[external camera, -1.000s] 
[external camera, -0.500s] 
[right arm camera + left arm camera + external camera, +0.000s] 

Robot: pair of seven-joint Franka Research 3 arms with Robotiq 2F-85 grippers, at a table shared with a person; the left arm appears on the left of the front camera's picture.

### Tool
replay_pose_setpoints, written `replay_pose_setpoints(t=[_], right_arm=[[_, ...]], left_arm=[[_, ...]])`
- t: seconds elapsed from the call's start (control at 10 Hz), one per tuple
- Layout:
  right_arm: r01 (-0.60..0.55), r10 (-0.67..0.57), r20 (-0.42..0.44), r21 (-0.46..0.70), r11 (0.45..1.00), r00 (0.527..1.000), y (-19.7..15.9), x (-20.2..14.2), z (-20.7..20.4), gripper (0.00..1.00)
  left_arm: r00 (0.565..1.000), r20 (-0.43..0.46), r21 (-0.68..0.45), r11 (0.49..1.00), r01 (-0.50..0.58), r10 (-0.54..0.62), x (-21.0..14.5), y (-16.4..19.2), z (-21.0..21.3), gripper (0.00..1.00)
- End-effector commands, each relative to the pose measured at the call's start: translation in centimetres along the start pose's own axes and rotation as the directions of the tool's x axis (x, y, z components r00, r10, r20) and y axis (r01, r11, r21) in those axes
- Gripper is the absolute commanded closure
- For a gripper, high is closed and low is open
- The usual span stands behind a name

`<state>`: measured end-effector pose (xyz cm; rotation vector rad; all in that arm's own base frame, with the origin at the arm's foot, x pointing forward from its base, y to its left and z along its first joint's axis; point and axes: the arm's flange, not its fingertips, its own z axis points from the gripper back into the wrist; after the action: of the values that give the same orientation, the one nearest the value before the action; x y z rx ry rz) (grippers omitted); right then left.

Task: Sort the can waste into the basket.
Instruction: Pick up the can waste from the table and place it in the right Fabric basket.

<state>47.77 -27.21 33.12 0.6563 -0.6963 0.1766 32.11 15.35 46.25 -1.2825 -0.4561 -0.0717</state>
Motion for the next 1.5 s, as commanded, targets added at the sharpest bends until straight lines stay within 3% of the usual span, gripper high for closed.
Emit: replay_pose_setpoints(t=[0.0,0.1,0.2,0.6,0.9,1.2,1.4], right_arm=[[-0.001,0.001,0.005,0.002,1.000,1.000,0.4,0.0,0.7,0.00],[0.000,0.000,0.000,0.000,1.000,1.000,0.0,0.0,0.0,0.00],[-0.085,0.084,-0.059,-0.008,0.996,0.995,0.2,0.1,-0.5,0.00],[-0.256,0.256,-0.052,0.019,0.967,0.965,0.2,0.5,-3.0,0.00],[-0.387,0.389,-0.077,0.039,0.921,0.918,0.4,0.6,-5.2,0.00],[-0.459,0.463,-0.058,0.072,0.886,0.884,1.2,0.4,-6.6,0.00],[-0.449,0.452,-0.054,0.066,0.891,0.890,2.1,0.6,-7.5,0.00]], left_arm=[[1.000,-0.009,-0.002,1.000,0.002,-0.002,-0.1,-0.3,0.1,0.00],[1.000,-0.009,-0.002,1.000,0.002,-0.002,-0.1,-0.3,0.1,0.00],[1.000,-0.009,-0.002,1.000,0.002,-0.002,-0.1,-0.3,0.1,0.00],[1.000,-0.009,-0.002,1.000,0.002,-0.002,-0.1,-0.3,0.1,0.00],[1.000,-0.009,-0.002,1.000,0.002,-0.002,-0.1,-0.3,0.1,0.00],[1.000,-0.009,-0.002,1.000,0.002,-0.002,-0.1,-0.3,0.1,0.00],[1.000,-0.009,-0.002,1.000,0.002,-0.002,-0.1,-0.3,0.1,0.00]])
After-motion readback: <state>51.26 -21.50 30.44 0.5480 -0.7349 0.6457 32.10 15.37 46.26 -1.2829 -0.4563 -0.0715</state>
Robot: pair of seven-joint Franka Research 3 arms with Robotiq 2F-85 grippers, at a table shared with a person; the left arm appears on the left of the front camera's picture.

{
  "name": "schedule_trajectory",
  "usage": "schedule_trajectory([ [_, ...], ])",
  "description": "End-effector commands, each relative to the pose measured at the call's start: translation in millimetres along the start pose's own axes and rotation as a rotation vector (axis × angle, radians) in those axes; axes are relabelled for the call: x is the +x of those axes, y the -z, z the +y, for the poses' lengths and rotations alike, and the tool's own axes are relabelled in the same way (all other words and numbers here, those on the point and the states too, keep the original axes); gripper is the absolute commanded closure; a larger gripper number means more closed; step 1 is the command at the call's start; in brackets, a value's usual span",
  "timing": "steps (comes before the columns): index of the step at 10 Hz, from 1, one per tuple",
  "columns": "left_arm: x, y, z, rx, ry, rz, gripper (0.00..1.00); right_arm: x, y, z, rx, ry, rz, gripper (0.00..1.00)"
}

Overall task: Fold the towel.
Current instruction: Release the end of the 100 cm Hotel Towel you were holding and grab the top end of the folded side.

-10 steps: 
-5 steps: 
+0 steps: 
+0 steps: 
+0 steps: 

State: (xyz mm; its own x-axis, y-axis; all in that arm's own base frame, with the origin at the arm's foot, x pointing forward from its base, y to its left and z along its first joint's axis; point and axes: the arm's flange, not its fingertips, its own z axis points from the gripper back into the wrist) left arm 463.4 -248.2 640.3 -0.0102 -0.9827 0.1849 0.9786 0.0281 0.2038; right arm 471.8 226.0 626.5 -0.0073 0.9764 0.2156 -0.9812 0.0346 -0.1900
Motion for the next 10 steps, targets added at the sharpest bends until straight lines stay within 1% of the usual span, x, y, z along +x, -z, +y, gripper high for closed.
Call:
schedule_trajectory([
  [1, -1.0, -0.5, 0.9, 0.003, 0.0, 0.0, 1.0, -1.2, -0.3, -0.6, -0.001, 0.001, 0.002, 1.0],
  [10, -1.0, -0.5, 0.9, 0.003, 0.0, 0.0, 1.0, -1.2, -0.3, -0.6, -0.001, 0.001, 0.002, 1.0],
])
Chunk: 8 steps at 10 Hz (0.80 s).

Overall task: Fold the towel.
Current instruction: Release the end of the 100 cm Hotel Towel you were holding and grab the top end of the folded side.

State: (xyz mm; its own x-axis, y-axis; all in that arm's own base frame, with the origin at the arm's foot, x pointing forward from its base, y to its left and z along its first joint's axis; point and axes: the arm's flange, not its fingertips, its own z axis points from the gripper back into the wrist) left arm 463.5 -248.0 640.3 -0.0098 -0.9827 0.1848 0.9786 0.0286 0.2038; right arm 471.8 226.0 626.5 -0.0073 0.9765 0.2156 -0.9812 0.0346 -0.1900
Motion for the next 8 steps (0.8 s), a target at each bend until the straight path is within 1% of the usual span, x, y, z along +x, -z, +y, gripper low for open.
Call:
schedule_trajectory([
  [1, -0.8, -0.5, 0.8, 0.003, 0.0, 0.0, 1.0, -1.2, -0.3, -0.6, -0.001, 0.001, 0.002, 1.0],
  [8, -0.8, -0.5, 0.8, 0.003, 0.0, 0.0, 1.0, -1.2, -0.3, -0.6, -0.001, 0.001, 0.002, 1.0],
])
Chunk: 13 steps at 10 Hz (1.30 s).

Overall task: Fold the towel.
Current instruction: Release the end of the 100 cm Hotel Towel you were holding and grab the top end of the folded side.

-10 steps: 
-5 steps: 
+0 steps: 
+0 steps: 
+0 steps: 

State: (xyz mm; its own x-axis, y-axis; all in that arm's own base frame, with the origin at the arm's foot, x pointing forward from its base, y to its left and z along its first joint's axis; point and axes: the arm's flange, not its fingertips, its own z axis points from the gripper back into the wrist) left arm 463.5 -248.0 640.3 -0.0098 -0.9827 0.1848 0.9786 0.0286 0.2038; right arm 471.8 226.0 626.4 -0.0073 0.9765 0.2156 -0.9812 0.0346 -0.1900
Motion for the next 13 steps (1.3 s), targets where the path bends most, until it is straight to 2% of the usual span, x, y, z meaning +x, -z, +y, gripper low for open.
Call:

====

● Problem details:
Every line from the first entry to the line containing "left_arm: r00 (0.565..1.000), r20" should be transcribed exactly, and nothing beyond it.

● Result for this task:
[external camera, -1.000s] 
[external camera, -0.500s] 
[right arm camera + left arm camera + external camera, +0.000s] 

Robot: pair of seven-joint Franka Research 3 arms with Robotiq 2F-85 grippers, at a table shared with a person; the left arm appears on the left of the front camera's picture.

### Tool
replay_pose_setpoints, written `replay_pose_setpoints(t=[_], right_arm=[[_, ...]], left_arm=[[_, ...]])`
- t: seconds elapsed from the call's start (control at 10 Hz), one per tuple
- Layout:
  right_arm: r01 (-0.60..0.55), r10 (-0.67..0.57), r20 (-0.42..0.44), r21 (-0.46..0.70), r11 (0.45..1.00), r00 (0.527..1.000), y (-19.7..15.9), x (-20.2..14.2), z (-20.7..20.4), gripper (0.00..1.00)
  left_arm: r00 (0.565..1.000), r20 (-0.43..0.46), r21 (-0.68..0.45), r11 (0.49..1.00), r01 (-0.50..0.58), r10 (-0.54..0.62), x (-21.0..14.5), y (-16.4..19.2), z (-21.0..21.3), gripper (0.00..1.00)

Nothing further is required for this answer.